Le rouge et le noir sont liés: Jezebel et l'organisation.
Le rouge et le noir s'opposent: la rousse, le Chevalier Noir.

Coup de génie ultime, lors d'une dernière page fantastique, Grant Morrison arrive à donner une légitimité à l'expression même de "Zur-en-Arrh". En quelques lignes, le scénariste donne une raison d'être à ces mots à priori quelconques. Pour ce faire, Morrison place l'action de cette dernière scène lors de l'événement fondateur de Batman: la nuit du meurtre de ses parents. Ce soir-là, la famille Wayne sortait d'une séance de cinéma, après avoir vu le film Zorro *.

* Zorro (personnage)
Zorro signifie "renard" en espagnol. C'est aussi un personnage créé en 1919 par Johnston McCulley, un justicier masqué, tout comme Batman. Le personnage de Zorro lutte contre l'injustice dans la Californie espagnole du XIXème siècle. Pour créer Zorro, McCulley s'est inspiré du Mouron Rouge, un justicier anglais créé en 1905 par la Baronne Orczy. De nombreuses oeuvres mettent en scène Zorro, comme des romans, des séries ou des longs-métrages. Dans Batman R.I.P., c'est le film Zorro qui inspire l'identité de Batman à Bruce Wayne, mais dans la réalité, c'est aussi le personnage de Zorro qui a inspiré Bob Kane et Bill Finger pour la création du Chevalier Noir.

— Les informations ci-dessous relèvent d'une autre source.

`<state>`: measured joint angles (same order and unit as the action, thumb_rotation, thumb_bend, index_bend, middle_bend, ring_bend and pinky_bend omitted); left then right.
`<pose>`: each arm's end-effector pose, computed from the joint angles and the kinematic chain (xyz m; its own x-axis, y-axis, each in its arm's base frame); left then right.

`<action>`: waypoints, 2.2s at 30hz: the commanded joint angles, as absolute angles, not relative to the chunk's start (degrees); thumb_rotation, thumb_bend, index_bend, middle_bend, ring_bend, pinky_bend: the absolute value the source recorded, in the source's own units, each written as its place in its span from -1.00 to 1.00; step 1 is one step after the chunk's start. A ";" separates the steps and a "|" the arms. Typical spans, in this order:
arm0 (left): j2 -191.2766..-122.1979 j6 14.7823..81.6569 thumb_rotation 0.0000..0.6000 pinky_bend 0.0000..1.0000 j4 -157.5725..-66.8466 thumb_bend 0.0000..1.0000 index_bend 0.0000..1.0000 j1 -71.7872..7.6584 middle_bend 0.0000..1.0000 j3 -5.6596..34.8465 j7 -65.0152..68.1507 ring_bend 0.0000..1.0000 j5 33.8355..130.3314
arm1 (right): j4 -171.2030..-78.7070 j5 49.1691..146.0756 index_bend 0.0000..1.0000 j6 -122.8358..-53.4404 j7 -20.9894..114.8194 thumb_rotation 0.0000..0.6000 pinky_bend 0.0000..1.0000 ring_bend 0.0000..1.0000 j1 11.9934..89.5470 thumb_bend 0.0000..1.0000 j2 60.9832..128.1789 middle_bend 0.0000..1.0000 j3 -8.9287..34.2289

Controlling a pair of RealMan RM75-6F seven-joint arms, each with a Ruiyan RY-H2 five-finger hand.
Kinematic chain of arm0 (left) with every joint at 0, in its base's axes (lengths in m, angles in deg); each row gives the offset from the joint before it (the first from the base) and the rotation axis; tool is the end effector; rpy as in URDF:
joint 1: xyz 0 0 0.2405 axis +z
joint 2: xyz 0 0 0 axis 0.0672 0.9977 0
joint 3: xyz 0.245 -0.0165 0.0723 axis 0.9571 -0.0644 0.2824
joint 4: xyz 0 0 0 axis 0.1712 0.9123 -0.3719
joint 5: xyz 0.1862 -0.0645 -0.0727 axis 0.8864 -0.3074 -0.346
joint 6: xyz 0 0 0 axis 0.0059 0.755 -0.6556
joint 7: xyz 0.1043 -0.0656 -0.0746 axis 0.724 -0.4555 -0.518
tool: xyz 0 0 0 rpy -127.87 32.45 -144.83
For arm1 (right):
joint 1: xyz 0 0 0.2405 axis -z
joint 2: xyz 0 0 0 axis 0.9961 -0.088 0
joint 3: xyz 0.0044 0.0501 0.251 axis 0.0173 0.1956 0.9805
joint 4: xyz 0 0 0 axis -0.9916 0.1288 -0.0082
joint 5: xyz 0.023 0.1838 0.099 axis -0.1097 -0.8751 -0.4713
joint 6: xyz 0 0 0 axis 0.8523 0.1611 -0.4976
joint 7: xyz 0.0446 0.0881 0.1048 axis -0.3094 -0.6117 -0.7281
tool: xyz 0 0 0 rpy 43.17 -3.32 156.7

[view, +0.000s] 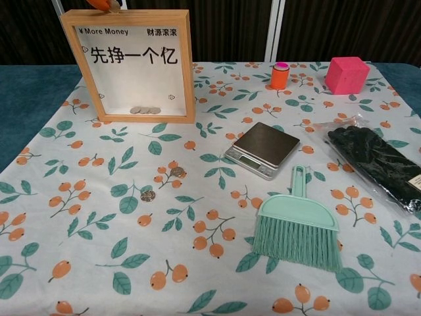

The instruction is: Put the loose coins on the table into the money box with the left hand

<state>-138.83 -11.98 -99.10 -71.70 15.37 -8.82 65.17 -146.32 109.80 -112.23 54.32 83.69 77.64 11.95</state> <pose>-0.0865 0.5207 0.1553 0.3832 0.4949 0.7799 0.9218 -0.1516 -0.3568 -0.3218 -0.1802 0.1743 0.3899 0.1154 0.9136 -0.9047 0.2333 0.3566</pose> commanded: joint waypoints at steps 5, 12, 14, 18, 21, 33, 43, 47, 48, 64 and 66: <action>-139.10 -11.63 1.00 -1.00 -98.77 0.57 0.56 -71.86 -0.69 15.60 -10.39 -1.00 66.56 | -146.42 109.53 -0.77 -111.89 54.20 1.00 -1.00 -0.90 83.62 -0.21 77.58 -0.95 11.99; -139.42 -11.62 1.00 -1.00 -98.75 0.57 0.56 -72.64 -0.69 16.35 -11.54 -1.00 68.10 | -146.41 109.44 -0.77 -111.81 54.11 1.00 -1.00 -0.90 83.63 -0.21 77.56 -0.95 12.01; -139.64 -11.42 1.00 -1.00 -98.49 0.56 0.54 -72.88 -0.69 16.78 -11.81 -1.00 68.32 | -146.46 109.29 -0.77 -111.75 54.13 1.00 -1.00 -0.90 83.64 -0.21 77.53 -0.95 12.03; -139.79 -10.76 1.00 -1.00 -98.48 0.52 0.36 -73.25 -0.71 17.49 -12.12 -1.00 68.71 | -146.55 109.19 -0.77 -111.74 54.21 1.00 -1.00 -0.90 83.64 -0.21 77.49 -0.95 12.08; -139.56 -10.86 1.00 -1.00 -98.70 0.33 0.06 -73.58 -0.73 18.01 -12.34 -1.00 68.83 | -146.56 109.24 -0.77 -111.74 54.24 1.00 -1.00 -0.90 83.60 -0.21 77.50 -0.95 12.10; -137.98 -9.87 1.00 -1.00 -100.10 -0.17 -0.34 -75.24 -0.79 20.94 -12.67 -1.00 69.10 | -146.58 108.93 -0.77 -111.64 54.53 1.00 -1.00 -0.90 83.57 -0.21 77.59 -0.95 12.14; -133.39 2.89 1.00 -1.00 -109.90 -0.29 -0.35 -71.85 -0.75 16.22 -14.02 -1.00 70.91 | -146.74 108.40 -0.77 -111.66 54.77 1.00 -1.00 -0.90 83.56 -0.21 77.65 -0.95 12.40; -130.32 22.23 1.00 -1.00 -120.75 -0.40 -0.24 -62.54 -0.73 12.91 -15.35 -1.00 79.01 | -146.69 108.10 -0.77 -111.47 54.68 1.00 -1.00 -0.90 83.51 -0.21 77.62 -0.95 12.50; -129.85 26.33 1.00 -1.00 -122.92 -0.42 -0.23 -60.10 -0.73 12.85 -15.91 -1.00 81.12 | -146.72 107.98 -0.77 -111.44 54.68 1.00 -1.00 -0.90 83.49 -0.21 77.62 -0.95 12.56; -137.41 49.42 1.00 -1.00 -129.75 -0.66 -0.12 -36.72 -0.74 26.47 -27.29 -1.00 109.99 | -146.73 108.42 -0.77 -111.30 54.94 1.00 -1.00 -0.90 83.40 -0.21 77.82 -0.95 12.21; -140.54 47.46 1.00 -1.00 -127.68 -0.66 -0.13 -36.97 -0.75 27.48 -27.97 -1.00 111.32 | -146.62 108.62 -0.77 -111.27 54.92 1.00 -1.00 -0.90 83.36 -0.21 77.80 -0.95 12.14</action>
<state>-137.36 49.04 -129.71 -37.61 25.63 -26.38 109.36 -146.64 108.60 -111.28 54.90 83.37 77.81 12.16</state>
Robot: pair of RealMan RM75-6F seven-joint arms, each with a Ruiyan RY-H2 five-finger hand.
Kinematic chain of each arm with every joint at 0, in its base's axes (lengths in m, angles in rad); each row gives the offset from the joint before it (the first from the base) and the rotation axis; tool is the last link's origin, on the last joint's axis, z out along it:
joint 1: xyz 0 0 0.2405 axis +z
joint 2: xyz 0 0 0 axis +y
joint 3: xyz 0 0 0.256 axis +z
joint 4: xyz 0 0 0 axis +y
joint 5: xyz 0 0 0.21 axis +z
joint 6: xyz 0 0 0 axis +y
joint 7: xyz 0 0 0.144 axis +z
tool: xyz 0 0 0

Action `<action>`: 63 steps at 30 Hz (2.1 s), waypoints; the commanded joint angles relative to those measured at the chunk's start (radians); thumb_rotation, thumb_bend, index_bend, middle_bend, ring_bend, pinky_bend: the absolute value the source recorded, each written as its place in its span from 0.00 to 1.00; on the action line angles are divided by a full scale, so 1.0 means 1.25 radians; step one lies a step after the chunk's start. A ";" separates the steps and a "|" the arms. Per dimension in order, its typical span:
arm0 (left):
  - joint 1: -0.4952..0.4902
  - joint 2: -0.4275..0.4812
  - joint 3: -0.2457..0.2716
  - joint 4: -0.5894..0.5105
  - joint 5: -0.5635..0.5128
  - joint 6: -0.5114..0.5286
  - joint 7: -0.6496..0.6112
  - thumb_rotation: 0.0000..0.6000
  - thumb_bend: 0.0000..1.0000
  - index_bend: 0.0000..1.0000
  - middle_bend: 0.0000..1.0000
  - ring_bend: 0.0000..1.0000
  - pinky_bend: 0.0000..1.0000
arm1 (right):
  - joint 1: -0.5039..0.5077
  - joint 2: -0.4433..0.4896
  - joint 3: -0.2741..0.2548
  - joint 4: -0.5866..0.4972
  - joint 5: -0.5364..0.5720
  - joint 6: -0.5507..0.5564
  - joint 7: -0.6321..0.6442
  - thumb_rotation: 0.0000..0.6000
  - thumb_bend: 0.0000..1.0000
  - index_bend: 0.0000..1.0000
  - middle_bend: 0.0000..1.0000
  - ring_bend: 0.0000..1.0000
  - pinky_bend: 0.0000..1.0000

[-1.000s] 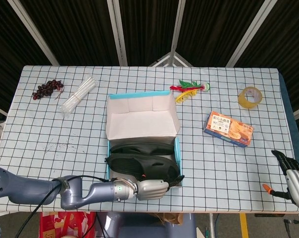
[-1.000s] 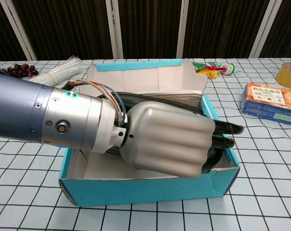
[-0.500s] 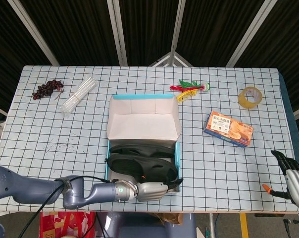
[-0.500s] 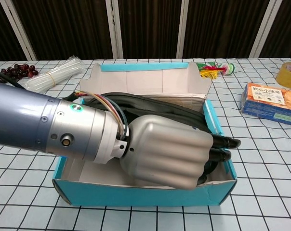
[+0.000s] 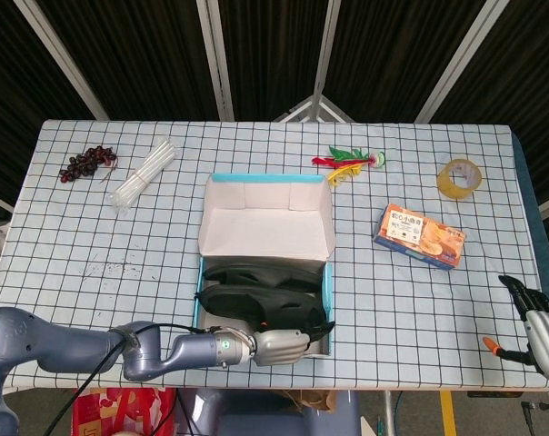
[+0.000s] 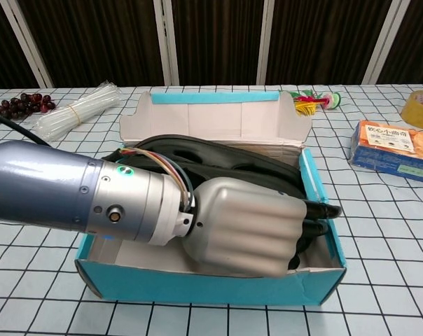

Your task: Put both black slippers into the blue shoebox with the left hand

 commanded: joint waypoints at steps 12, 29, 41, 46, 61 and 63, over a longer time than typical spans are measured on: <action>-0.023 -0.042 -0.004 0.094 0.012 -0.007 -0.062 1.00 0.52 0.73 0.59 0.10 0.07 | 0.000 0.000 0.000 0.000 -0.001 -0.002 -0.001 1.00 0.22 0.07 0.10 0.15 0.11; -0.005 -0.069 0.027 0.124 0.035 0.008 -0.080 1.00 0.52 0.73 0.59 0.10 0.07 | -0.001 -0.001 -0.001 -0.001 -0.004 0.003 -0.002 1.00 0.22 0.07 0.10 0.15 0.11; 0.004 -0.084 0.044 0.131 0.038 0.002 -0.107 1.00 0.52 0.73 0.59 0.10 0.08 | -0.002 -0.001 0.001 0.000 -0.002 0.004 -0.002 1.00 0.22 0.07 0.10 0.14 0.11; 0.024 -0.072 0.059 0.106 0.040 0.009 -0.089 1.00 0.52 0.73 0.59 0.10 0.09 | -0.003 -0.002 0.001 0.001 -0.003 0.008 -0.001 1.00 0.22 0.07 0.10 0.14 0.11; 0.020 -0.064 -0.002 0.112 0.040 0.039 -0.069 1.00 0.33 0.24 0.21 0.04 0.09 | -0.001 -0.004 0.002 -0.001 -0.002 0.005 -0.010 1.00 0.22 0.07 0.10 0.14 0.10; 0.021 -0.062 -0.007 0.108 0.035 0.039 -0.065 1.00 0.33 0.21 0.18 0.03 0.09 | -0.003 -0.003 0.001 -0.002 -0.002 0.007 -0.009 1.00 0.22 0.07 0.10 0.14 0.10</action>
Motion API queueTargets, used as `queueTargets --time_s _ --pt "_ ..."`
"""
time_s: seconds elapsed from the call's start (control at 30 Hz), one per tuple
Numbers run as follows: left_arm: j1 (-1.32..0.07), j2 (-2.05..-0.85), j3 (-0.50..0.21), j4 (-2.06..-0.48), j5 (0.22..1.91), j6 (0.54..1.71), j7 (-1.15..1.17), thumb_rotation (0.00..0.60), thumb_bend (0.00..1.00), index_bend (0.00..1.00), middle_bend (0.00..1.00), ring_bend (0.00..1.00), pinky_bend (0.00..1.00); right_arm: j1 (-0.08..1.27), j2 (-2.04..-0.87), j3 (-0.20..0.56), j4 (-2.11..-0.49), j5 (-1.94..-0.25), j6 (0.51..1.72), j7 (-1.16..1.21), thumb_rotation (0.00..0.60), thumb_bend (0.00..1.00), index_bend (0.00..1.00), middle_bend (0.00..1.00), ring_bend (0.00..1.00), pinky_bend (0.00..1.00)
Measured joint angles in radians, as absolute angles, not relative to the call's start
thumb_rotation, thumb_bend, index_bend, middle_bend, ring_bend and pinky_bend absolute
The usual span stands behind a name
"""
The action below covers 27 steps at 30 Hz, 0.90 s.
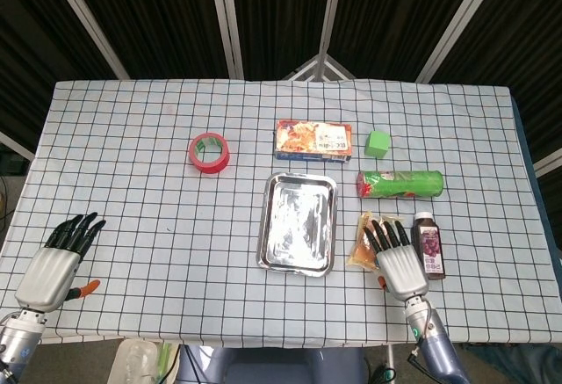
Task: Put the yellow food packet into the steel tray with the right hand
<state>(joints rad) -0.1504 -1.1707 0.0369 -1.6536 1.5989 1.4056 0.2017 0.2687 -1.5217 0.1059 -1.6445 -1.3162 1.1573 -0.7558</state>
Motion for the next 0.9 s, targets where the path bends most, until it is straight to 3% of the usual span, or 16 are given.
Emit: queueTargets --time_s 0.13,0.23,0.4,0.5,0.7,0.9 --pt "-0.151 -1.173 0.036 -1.654 1.595 1.403 0.206 0.600 0.08 0.00 0.00 0.00 0.09 0.297 -1.540 0.124 -1.621 -1.266 1.129 -0.762 0.600 0.28 0.00 0.00 0.00 0.05" --pt "-0.152 -1.174 0.036 -1.654 1.594 1.401 0.208 0.600 0.08 0.00 0.00 0.00 0.09 0.314 -1.546 0.130 -1.608 -1.240 1.113 -0.761 0.600 0.28 0.00 0.00 0.00 0.11" --pt "-0.151 -1.173 0.037 -1.656 1.597 1.403 0.210 0.600 0.08 0.00 0.00 0.00 0.09 0.340 -1.552 0.131 -1.585 -1.197 1.077 -0.757 0.600 0.28 0.01 0.02 0.01 0.37" --pt "-0.151 -1.172 0.036 -1.655 1.594 1.405 0.210 0.600 0.08 0.00 0.00 0.00 0.09 0.353 -1.552 0.129 -1.577 -1.178 1.061 -0.746 0.600 0.30 0.12 0.19 0.15 0.51" --pt "-0.152 -1.172 0.035 -1.655 1.592 1.402 0.210 0.600 0.08 0.00 0.00 0.00 0.09 0.370 -1.546 0.112 -1.573 -1.178 1.047 -0.720 0.600 0.36 0.31 0.36 0.30 0.59" --pt "-0.150 -1.173 0.036 -1.657 1.594 1.405 0.215 0.600 0.08 0.00 0.00 0.00 0.09 0.377 -1.542 0.097 -1.586 -1.199 1.076 -0.728 0.600 0.36 0.36 0.39 0.32 0.60"
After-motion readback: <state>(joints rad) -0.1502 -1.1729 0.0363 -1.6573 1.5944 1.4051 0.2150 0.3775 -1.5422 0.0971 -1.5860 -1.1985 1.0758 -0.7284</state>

Avec cet ultime clin-d'oeil, Grant Morrison brise une nouvelle fois le quatrième mur.

Après avoir insisté sur le fait que c'est Zorro qui a influencé Bruce Wayne concernant l'élaboration de son identité de justicier (ce qui fait écho à Bob Kane et sa propre inspiration), le père du jeune Bruce prononce cette phrase lourd de sens:

"[...] Zorro en Arkham".

Zorro en Arkham. Zur-en-Arrh.

Grant Morrison exploite à merveille l'héritage laissé par les scénaristes présents avant lui, afin de créer une timeline cohérente et justifiée de la vie du héros. Les thèmes chers au scénariste sont présents, dissimulés derrière un rythme toujours sans faille, une maîtrise de la narration ingénieuse et un symbolisme permanent. Batman R.I.P. se pose comme un excellent ouvrage, rempli de retournements de situations épiques, de répliques justes et jouissant d'une réflexion lucide sur le personnage et ce qu'il représente. Et le meilleur dans tout ça, c'est que ça ne fait que commencer.